Я рассказала ему все: от скрипа стремянок до моего чуть не ставшего роковым падения, от шатающейся черепицы и того, что было спрятано под ней, до моего хитроумного побега.
Когда я закончила, я увидела, что он нацарапал пару знаков внизу записи, но, что они означали,
— Благодарю тебя, Флавия, — сказал он. — Ты нам очень помогла.
Что ж, по крайней мере у него хватило честности признать это. Я выжидающе стояла, желая большего.
— Боюсь, сейфы короля Георга недостаточно глубоки, чтобы отвозить тебя домой дважды в сутки, — сказал он. — Так что увидимся по дороге.
Он стоял, плотно упираясь ногами в траву, с таким выражением лица, которое могло обозначать что угодно.
Через минуту данлопские шины «Глэдис» радостно зашуршали по бетону, оставляя инспектора Хьюитта «и других того же сорта», как выразилась бы Даффи, все дальше и дальше позади.
Не успела я отъехать на четверть мили, как меня догнал и перегнал «воксхолл». Я махала как сумасшедшая, когда они ехали мимо, но лица, смотревшие на меня из окон, были мрачны.

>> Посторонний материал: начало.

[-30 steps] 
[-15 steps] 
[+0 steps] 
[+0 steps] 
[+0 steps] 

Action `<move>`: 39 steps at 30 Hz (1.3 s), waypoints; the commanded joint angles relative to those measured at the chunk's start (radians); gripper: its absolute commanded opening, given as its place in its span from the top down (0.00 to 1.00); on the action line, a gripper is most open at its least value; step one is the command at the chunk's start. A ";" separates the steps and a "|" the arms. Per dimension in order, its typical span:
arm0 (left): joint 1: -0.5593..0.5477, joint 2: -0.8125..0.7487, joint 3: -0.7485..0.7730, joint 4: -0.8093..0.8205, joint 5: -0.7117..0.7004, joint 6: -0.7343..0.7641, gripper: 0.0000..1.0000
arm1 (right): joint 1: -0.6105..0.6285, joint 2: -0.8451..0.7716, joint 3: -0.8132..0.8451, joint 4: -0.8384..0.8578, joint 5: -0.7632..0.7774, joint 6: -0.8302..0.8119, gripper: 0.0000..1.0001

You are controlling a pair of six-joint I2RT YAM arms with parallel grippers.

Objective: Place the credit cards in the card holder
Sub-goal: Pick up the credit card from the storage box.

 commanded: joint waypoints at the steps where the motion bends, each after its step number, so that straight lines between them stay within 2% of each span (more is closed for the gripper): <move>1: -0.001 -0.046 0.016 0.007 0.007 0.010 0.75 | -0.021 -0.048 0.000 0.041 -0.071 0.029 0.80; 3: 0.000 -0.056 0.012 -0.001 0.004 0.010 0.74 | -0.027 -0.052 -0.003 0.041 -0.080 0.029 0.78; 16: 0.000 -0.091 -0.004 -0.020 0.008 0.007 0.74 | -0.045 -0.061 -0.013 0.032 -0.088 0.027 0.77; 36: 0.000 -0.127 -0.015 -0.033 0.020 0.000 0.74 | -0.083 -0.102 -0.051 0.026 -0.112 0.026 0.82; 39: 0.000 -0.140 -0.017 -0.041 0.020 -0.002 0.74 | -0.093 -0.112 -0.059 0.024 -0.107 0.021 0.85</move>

Через сто футов вспыхнули тормозные огни, и авто съехало на обочину. Когда я подрулила к ним, инспектор опустил стекло.
— Мы отвезем тебя домой. Сержант Грейвс погрузит велосипед в багажник.
— Король Георг передумал, инспектор? — надменно поинтересовалась я.
Его лицо омрачило выражение, которого я никогда раньше у него не видела. Могу почти поклясться, что это было беспокойство.
— Нет, — ответил он. — Король Георг не передумал. Но я передумал.
19
Не то чтобы я хотела драматизировать, но этой ночью я спала сном проклятых. Мне снились башенки и отвесные выступы, куда ветер с океана доносил запах фиалок. Бледная женщина в елизаветинском платье стояла рядом с моей кроватью и шептала мне в ухо, что зазвонят колокола. Старый морской волк в штормовке чинил сети вместе с совой, а далеко в море крошечный аэроплан прокладывал себе путь к садящемуся солнцу.
Когда я наконец проснулась, солнце светило мне в окно, и у меня разыгрался сильный насморк. Не успела я спуститься вниз к завтраку, как уже использовала все носовые платки из комода и вынуждена была приложиться к отличному банному полотенцу. Не стоит говорить, что я была сильно не в духе.
— Не приближайся ко мне, — сказала Фели, когда я пробиралась к дальнему концу стола, громко сопя и чихая.
— Умри, ведьма, — парировала я, скрещивая пальцы.
— Флавия!
Я склонилась над своей кашей, помешивая ее уголком тоста. Несмотря на крошки подгоревшего хлеба, которые должны были оживить ее, вязкая дрянь в миске все равно на вкус была словно картон.
Потом был толчок, прыжок в сознании, словно в плохо смонтированном фильме. Я уснула за столом.
— Что с тобой? — услышала я вопрос Фели. — Тебе плохо?
— Она погрузилась в обессиленную дрему по причине беспутного образа жизни или давешнего дебоша, — заявила Даффи.